== Data shown ==

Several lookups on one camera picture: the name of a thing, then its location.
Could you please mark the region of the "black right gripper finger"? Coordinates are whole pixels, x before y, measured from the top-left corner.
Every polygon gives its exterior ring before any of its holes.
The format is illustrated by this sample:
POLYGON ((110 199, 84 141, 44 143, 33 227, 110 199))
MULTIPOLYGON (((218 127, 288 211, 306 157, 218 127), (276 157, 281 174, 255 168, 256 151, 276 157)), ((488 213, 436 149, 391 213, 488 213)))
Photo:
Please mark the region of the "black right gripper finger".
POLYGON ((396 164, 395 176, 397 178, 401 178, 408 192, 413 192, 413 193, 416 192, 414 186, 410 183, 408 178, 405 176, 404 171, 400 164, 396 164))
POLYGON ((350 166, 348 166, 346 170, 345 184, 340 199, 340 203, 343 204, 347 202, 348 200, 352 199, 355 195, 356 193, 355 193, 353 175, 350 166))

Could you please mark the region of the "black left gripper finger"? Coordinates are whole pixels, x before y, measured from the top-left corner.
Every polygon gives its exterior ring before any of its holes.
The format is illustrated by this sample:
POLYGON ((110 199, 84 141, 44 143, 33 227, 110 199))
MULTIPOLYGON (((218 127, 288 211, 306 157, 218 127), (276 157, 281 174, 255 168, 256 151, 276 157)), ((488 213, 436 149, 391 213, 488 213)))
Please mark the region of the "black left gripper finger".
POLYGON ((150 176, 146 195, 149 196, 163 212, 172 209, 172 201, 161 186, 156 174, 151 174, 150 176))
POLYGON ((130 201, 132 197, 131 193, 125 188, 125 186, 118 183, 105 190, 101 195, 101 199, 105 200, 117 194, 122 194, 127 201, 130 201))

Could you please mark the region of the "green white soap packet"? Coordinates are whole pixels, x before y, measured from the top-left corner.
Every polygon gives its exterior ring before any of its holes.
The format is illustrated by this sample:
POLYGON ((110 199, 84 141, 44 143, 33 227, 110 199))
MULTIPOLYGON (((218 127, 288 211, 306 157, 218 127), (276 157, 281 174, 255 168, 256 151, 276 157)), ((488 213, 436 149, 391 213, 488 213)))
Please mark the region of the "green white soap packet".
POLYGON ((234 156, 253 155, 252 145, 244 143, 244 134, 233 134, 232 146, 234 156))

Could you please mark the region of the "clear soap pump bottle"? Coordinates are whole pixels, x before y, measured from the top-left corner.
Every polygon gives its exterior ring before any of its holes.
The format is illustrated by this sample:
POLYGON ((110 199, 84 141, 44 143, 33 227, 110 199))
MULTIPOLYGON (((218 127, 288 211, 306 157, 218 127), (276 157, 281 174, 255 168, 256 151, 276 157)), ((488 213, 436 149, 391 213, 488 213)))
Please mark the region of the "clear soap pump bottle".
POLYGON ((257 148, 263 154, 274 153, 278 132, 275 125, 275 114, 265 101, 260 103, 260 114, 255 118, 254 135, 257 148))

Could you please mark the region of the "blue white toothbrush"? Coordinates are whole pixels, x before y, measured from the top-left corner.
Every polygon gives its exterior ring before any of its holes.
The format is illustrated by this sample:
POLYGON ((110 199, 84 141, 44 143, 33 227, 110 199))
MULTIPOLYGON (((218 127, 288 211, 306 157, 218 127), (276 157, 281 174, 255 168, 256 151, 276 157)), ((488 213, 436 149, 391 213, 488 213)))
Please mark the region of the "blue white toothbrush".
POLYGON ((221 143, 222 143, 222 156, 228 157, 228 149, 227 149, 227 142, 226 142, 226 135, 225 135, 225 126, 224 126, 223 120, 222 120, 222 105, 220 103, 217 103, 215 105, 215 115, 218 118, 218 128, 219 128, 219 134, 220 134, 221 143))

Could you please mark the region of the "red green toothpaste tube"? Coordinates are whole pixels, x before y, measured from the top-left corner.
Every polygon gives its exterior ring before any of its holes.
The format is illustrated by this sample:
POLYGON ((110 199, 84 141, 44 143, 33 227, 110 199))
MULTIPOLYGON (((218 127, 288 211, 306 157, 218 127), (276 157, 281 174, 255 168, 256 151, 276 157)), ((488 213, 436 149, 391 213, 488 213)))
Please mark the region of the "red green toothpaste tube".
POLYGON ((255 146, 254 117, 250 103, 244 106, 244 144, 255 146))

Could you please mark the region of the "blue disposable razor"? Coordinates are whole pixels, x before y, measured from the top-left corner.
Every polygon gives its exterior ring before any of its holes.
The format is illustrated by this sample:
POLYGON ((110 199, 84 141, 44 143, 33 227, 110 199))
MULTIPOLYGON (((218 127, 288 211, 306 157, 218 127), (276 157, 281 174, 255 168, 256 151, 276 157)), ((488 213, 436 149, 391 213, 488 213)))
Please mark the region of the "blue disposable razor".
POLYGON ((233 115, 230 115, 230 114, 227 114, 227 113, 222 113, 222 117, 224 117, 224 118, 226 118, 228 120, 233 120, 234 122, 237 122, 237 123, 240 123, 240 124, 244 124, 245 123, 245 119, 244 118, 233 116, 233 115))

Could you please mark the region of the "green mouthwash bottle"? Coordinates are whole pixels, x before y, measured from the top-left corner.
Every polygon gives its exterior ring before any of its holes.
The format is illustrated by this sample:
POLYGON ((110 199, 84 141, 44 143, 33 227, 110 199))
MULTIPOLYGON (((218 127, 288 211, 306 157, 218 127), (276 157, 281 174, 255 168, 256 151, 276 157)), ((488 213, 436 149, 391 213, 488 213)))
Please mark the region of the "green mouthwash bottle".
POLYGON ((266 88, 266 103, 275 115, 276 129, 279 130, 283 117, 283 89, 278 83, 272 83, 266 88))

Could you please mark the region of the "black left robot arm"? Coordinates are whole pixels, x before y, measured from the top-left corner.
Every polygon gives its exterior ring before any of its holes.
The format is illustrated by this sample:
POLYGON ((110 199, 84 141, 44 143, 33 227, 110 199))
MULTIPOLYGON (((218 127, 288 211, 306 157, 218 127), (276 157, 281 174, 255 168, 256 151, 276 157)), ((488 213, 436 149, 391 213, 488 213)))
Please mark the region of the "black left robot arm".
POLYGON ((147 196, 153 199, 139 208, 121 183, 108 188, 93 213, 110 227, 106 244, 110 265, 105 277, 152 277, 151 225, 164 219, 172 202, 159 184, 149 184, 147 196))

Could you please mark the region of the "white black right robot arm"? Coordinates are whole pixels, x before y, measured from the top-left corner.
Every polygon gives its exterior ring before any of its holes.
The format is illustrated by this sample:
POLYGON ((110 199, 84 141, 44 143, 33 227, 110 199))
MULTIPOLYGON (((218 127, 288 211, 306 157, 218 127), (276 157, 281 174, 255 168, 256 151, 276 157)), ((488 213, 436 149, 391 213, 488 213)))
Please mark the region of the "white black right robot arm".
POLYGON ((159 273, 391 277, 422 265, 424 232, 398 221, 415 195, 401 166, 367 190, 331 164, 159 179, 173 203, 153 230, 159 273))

===
== Data shown ==

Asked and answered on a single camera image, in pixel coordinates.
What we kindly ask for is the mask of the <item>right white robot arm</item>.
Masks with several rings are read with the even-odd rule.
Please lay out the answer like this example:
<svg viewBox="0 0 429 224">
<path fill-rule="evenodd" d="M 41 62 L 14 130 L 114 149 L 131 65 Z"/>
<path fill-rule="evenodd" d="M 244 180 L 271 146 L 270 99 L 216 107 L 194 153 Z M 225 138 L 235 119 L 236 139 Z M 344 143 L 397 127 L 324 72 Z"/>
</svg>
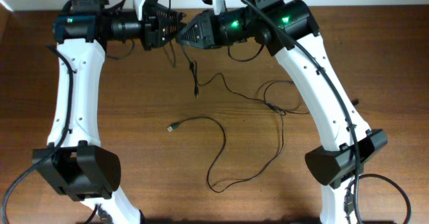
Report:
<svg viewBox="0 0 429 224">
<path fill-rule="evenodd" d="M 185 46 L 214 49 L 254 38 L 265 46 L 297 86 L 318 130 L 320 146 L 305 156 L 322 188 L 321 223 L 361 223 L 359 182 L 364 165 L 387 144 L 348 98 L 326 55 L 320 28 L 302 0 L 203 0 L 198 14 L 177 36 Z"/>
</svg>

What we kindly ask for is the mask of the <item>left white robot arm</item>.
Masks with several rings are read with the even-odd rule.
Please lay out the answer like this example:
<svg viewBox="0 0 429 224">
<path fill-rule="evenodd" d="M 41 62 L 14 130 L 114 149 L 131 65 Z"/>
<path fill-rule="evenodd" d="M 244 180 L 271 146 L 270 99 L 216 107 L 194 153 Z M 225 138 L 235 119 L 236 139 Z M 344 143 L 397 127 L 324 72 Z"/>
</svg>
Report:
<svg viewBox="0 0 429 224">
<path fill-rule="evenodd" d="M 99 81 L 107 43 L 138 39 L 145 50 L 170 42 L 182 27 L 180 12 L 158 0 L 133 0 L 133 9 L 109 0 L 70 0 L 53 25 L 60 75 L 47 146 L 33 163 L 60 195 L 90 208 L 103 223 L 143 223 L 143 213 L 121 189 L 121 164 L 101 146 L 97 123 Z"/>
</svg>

===
== Data shown ==

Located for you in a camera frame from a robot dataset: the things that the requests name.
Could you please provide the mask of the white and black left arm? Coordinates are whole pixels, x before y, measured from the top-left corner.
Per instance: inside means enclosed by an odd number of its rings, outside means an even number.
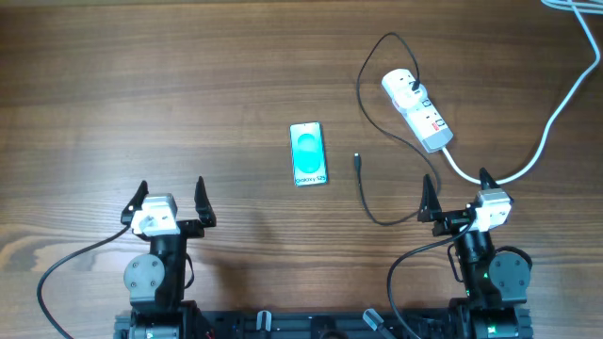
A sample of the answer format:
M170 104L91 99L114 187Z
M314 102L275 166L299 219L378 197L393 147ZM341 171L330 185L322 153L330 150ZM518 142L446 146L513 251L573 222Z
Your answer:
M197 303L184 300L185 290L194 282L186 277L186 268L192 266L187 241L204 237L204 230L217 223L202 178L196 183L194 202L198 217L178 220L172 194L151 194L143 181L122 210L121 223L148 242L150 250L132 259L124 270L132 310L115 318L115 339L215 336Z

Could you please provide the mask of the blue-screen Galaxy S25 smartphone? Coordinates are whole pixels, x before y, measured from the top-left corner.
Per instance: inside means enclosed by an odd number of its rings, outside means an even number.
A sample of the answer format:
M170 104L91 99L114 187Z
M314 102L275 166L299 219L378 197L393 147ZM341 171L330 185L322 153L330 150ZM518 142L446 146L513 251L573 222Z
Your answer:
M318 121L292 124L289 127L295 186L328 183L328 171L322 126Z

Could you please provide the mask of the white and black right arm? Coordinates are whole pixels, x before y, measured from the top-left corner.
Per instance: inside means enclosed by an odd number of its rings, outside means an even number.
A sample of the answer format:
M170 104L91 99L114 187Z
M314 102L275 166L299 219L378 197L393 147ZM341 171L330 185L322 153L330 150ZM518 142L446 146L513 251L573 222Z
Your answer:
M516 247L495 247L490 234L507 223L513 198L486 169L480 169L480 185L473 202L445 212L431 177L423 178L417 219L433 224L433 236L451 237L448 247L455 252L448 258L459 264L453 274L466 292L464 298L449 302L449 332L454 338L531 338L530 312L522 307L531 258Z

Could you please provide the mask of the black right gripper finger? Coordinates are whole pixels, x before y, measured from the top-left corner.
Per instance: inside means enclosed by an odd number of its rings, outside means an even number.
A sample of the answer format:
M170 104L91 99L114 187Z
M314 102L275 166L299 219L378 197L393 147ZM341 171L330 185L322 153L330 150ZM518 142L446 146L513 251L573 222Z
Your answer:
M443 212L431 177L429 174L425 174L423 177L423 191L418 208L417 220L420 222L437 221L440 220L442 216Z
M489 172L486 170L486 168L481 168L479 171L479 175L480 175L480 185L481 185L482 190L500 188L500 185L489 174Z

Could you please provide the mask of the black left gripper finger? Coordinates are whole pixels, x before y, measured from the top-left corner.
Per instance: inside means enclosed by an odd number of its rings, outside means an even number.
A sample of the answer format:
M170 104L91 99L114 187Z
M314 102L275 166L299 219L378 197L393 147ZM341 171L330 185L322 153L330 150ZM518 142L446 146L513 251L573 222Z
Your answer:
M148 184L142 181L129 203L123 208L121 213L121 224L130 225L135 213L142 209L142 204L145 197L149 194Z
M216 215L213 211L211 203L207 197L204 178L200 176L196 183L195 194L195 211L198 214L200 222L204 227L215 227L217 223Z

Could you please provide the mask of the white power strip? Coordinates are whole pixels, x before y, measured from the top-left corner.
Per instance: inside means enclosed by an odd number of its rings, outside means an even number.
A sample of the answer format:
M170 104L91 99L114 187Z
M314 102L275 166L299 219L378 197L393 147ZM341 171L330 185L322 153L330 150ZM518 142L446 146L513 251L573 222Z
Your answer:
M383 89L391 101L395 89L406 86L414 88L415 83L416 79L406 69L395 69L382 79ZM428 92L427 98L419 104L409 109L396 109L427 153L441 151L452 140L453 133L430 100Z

===

● To do: Return only the number of lines above that include the word "item".

● Answer section: 2